Evaluators that are working in education contexts are often required to use externally created criteria and standards, such as GPA targets, graduation rates, and other such metrics when evaluating program success. These standardized goals create a problem that program directors and their evaluators should be on the lookout for. It is called goal displacement, which occurs when one chases a target indicator at the expense of the other parts of a larger mission (Cronin and Gugimoto, 2014). An example of goal displacement was provided in a recent blog post by Bernard Marr (https://www.linkedin.com/today/post/article/20140324073422-64875646-caution-when-kpis-turn-to-poison?trk=mp-author-card).
“Another classic example comes from a Russian nail factory. When the government centrally planned the economy it created targets of output for the factory, measured in weight. The result was that the factory produced a small number of very heavy nails. Obviously, people in Russia didn’t just need massively big nails so the target was changed to the amount of nails the factory had to produce. As a consequence, the nail factory produced a massive amount of only tiny nails.”
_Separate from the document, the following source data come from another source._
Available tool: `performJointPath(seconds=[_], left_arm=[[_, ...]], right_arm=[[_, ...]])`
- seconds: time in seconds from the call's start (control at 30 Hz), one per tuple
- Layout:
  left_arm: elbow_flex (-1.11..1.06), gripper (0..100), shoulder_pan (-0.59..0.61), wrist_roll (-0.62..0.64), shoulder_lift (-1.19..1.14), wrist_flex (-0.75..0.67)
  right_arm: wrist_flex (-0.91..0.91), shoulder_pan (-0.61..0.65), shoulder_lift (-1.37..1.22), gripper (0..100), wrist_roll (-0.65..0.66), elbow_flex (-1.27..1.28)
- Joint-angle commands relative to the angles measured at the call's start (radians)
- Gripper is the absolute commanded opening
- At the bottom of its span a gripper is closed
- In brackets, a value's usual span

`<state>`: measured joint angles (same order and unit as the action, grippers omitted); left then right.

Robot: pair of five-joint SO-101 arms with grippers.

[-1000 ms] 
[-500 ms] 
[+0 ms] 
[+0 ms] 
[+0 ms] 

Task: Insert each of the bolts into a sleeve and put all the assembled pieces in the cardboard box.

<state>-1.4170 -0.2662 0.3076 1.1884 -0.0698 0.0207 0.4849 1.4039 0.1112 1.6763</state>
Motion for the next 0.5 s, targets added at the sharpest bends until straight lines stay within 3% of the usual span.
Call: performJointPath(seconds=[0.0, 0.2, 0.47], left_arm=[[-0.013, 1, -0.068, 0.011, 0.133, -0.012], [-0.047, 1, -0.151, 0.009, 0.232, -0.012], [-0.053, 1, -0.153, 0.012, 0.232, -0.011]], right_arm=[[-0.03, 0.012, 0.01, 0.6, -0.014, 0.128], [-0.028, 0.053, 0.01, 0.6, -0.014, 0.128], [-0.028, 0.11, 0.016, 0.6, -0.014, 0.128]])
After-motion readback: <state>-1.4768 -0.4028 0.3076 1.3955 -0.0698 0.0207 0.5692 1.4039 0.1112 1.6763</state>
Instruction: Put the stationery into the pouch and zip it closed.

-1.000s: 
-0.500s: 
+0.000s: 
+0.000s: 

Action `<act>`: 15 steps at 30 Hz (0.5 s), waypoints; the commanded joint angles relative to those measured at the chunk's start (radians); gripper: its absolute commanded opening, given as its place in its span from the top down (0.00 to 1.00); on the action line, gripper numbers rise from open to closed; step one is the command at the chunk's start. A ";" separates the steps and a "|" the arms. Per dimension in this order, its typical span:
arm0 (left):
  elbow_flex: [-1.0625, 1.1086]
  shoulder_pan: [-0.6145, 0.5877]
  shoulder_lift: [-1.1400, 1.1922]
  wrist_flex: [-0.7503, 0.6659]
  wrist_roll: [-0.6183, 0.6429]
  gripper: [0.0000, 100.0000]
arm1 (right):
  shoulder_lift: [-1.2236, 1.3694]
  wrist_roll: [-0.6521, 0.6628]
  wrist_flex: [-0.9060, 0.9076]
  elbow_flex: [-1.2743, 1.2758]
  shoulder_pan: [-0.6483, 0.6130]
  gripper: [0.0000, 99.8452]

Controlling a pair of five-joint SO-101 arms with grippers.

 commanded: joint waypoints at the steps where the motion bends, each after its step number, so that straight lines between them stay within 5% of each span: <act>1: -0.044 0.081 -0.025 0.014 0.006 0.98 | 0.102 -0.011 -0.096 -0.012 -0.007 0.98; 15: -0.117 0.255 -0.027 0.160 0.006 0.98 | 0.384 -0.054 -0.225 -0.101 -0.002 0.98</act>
The lesson here is that we have to understand that indicators are not truth, they are pointers to truth. As such, it is bad assessment practice to only use a single indicator in assessment and evaluation. In the Russian nail factory example ,suppose what you were really trying to measure was success of the factory in meeting the country’s needs for nails. Clearly, even though the factory was able to meet the targets for the weight or quantity indicators, it failed at its ultimate target, which was meeting the need for the right kind of nails.
I was moved to write about this issue when thinking about a real-world evaluation of an education program that has to meet federally mandated performance indicators, such as percentage of students who meet a certain GPA. The program works with students who tend towards low academic performance and who have little role modeling for success. In order to fully understand the program’s value, it was important to look at not only the number of people who met the federal target, but also statistics related to how students with different initial GPAs and different levels of parental support performed over time. This trend data showed the real story: Even those students who were not meeting the uniform federal target were still improving. More often, the students with less educated role models started with lower GPAs and increased those GPAs over time in the program, while students who had more educated role models, tended to start off better, but did not improve as much. This means that through mentoring, the program was having immense impact on the most needy students (low initial performers), whether or not they met the full federal standard. Although the program still needs to make improvements to reach the federal standards, we now know an important leverage point that can help the students improve even further – increased mentoring to compensate for a lack of educated role models in their personal lives. Thus we were able to look past just the indicator, and found what was really important to the program’s success!
Wouters, P. (2014). 3 The Citation: From Culture to Infrastructure. Beyond Bibliometrics: Harnessing Multidimensional Indicators of Scholarly Impact, 47.